Making it to the big leagues only says you have the minimum level of required ability or talent. Your results beyond that indicate your ceiling. Thus has it been and how it always will be. Name a champion, any champion, and their "potential" is as obvious as their destiny. Hinault, three years after being a neo-pro won his first attempted Tour and Vuelta. Before that he had already won Liege, and Gent-Wevelgem. At the age of 23. Talent doesn't "emerge" as you approach 30. It's on fire and ready to explode by time you're 23. At that point it's only a matter if you can handle the work load and pressure.
John Swanson
OK, as you wish lets use your friend Google as the Arbiter here:
"having or showing the capacity to become or develop into something in the future"
So using the terminology which you yourself borrowed from Google, we can probably agree that he never showed the potential to become a multiple GT winner, but what we now know without doubt, is that Chris Froome has won 4 Tours and 1 Vuelta. The act of someone achieving something by default proves that the potential to achieve was there. Therefore what we also now know without doubt is that Chris Froome did always have the potential to win a GT.

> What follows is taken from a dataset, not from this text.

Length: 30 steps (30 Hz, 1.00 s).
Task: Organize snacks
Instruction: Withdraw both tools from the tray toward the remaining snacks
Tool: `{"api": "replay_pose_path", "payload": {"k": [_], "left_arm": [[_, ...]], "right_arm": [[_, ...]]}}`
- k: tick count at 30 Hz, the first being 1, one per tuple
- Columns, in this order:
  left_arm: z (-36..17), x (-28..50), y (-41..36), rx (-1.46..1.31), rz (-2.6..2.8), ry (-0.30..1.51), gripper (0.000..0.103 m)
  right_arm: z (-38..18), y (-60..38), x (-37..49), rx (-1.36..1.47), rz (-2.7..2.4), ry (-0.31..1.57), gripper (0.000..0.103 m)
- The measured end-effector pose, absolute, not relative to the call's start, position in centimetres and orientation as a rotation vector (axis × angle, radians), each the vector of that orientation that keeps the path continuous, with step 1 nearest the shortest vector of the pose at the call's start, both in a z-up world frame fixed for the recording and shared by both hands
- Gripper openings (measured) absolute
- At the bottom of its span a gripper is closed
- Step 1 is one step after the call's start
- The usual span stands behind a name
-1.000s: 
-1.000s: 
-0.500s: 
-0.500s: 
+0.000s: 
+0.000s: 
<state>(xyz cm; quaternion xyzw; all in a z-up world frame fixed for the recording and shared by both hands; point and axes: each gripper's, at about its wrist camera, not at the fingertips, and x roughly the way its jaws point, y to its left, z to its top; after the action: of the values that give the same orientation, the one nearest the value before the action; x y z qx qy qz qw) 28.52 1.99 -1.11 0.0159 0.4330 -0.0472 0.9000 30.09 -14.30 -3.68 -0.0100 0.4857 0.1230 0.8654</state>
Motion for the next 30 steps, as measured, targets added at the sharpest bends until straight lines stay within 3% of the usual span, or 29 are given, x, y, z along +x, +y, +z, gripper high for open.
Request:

So i stand by my original refutal of your statement that Froome had no potential
Of course the above is really just bickering over terminology; the golden question, the one which has generated 1256 pages and rising on this thread, is to what means and length did he resort to fulfil this potential.
you're confusing google with language
the important part is 'future'....you're applying in retrospect to our hapless hero....
Google wasnt my choice, but it was used by others to try and illustrate a point. I'm not confused but maybe i'm confusing others :lol:
The original debate was around a statement of no potential, which in the context of what we now know was a historical assumption, not a future forecast. Retrospect is the only absolute proof or disproof of historical assumptions. Therefore retrospect is being correctly and justifiably applied here.
This is becoming a circular argument with no likelihood of any meaningful conclusion.